If we can get Playoff Hanley Ramirez and not store brand Manny Ramirez, then the Red Sox are golden. But as we all know, Hanley is off more often than he is on, which is a problem. Maybe he had a “Come to Jesus” moment in the ALDS this year. Maybe Big Papi got in his ear. I don’t know, but if he can actually give a shit for an entire season then the Sox are cooking with gas. But, it would be fool’s gold to bank on that for 2018.
Xander Bogaerts needs to start drinking his protein shakes or something after struggling badly down the stretch for the second consecutive season and then hitting .059 in the playoffs this year. Before the All-Star break this year X hit .303 and after the All-Star break X hit .235. Last year his splits were .329/.253. Granted two years ago he actually hit 30 points higher in the second half, but Xander needs to figure out how to stay fresh or he could quickly find himself on the way out of town.
2018 Silver Linings
Despite some hit or miss defense, Rafael Devers looks like the real fucking deal. Devers was called up on July 24th and was the youngest player in the league at 20 years old. Ya know, after a whole NINE GAMES in Triple-A. All he did was proceed to hit .284 with 10 HR’s and 30 RBIs. Then he became the youngest player in Red Sox history to hit a postseason HR and then he hit another one; and inside the park job in the 9th inning of Game 4 as he nearly kept the Red Sox alive singlehandedly. Unreal. After the disaster that was Pablo Sandoval and trading away Travis Shaw, who hit 30 dingers himself this season, it seems like the Sox have found another young budding star. Thank god Dombrowski didn’t trade him too.
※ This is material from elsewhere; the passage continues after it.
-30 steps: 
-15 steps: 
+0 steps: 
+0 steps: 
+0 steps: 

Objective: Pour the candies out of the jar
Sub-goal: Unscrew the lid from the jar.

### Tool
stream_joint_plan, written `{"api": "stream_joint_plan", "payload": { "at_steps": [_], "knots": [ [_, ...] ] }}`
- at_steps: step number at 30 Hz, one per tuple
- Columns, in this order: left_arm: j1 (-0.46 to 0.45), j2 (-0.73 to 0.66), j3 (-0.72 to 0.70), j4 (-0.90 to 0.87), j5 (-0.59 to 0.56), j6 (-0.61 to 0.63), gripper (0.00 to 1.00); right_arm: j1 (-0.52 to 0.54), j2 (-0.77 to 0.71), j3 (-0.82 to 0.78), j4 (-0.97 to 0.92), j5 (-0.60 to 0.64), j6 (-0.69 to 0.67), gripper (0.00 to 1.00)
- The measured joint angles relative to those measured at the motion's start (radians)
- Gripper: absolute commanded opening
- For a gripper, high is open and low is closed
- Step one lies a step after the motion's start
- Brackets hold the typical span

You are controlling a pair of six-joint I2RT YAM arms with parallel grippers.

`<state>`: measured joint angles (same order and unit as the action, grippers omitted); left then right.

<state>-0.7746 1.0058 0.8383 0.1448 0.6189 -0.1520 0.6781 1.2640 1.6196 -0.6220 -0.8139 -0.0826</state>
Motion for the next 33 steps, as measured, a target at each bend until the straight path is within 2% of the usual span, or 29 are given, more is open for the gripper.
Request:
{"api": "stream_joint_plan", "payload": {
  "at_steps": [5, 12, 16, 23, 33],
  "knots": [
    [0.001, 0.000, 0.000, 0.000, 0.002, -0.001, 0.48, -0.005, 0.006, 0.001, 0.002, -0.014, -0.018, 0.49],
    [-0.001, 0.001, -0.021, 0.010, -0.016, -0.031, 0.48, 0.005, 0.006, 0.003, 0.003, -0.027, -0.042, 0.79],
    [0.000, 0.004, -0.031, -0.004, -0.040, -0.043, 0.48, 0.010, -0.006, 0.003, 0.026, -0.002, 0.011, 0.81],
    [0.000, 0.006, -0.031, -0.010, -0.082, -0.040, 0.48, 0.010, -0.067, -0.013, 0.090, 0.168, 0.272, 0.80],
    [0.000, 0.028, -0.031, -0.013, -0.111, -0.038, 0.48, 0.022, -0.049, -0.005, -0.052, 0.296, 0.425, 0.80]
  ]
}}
Not a ton else to look forward to as I don’t see a team thats already pressed up against the Luxury Tax making too many additions. Barring a huge trade, this will be the same squad trotting out there in 2018. So maybe another year of playoff experience, a new manager, and maybe a new bench player acting as the glue guy (i.e. Kevin Millar, David Ross, Jonny Gomes) gets this team over the hump next year. Thats it.